You are right about that - totally my mistake. I'm thinking that is not part of the problem here and probably just a throwback from an earlier (believe it or not) WORKING circuit that I did based off Mims's design. It was fairly different, used way different values, but also worked well. I just mistakenly thought that using the 'official' schematic out of the datasheet would work the same or better.
 

AnalogKid

Joined Aug 1, 2013
12,043
https://en.wikipedia.org/wiki/Capacitive_coupling

An input coupling capacitor goes in series with the input. One end of the cap connects to the point labeled Vin, and the other end is the new Vin.
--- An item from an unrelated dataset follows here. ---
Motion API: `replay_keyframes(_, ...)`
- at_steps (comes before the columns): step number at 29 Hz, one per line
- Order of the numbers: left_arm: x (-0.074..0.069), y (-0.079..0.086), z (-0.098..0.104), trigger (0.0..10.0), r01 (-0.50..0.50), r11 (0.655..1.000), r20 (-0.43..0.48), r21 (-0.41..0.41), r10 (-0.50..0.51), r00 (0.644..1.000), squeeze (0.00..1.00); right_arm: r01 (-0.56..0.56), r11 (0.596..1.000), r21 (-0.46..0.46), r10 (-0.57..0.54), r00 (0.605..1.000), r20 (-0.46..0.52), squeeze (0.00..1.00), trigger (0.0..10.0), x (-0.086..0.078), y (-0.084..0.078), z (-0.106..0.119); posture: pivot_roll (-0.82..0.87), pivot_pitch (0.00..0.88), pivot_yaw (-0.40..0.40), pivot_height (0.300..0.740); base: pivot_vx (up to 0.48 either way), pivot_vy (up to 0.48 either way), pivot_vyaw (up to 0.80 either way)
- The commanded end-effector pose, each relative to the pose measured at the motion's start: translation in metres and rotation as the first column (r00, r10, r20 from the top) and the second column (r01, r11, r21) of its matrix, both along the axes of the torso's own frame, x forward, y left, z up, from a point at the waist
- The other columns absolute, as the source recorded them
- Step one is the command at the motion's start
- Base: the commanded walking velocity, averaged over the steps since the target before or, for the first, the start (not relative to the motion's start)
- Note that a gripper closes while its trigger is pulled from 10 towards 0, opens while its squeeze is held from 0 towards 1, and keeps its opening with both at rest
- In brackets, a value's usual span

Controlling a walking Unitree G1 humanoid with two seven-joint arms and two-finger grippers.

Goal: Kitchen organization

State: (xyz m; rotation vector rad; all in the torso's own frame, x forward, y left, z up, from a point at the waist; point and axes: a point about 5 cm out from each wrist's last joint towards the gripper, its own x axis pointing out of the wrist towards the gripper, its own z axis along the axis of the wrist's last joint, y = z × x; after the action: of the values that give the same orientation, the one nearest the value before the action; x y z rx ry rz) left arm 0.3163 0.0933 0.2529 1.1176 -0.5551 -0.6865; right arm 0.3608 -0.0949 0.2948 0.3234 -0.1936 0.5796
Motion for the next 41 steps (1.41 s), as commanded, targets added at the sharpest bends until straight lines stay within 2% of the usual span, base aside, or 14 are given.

If your input potentiometer is 10 K ohms, then a 1.0 uF coupling cap will act as a high-pas filter with a corner frequency of 16 Hz - plenty low enough. If you want to set a different cutoff freq, the equation is:

f = 1 / ( 2 x pi x R x C)

ak
 

Thread Starter

eljeffe

Joined Sep 28, 2017
39
https://en.wikipedia.org/wiki/Capacitive_coupling

An input coupling capacitor goes in series with the input. One end of the cap connects to the point labeled Vin, and the other end is the new Vin. If your input potentiometer is 10 K ohms, then a 1.0 uF coupling cap will act as a high-pas filter with a corner frequency of 16 Hz - plenty low enough. If you want to set a different cutoff freq, the equation is:

f = 1 / ( 2 x pi x R x C)

ak
That really clears things up - thank you so much.

Side note - 386's are really easy to fry.
 

AnalogKid

Joined Aug 1, 2013
12,043
If it is wired correctly, frying usually is caused by oscillation. That's the only time I've seen one die. I killed a TDA2003 the same way, then learned.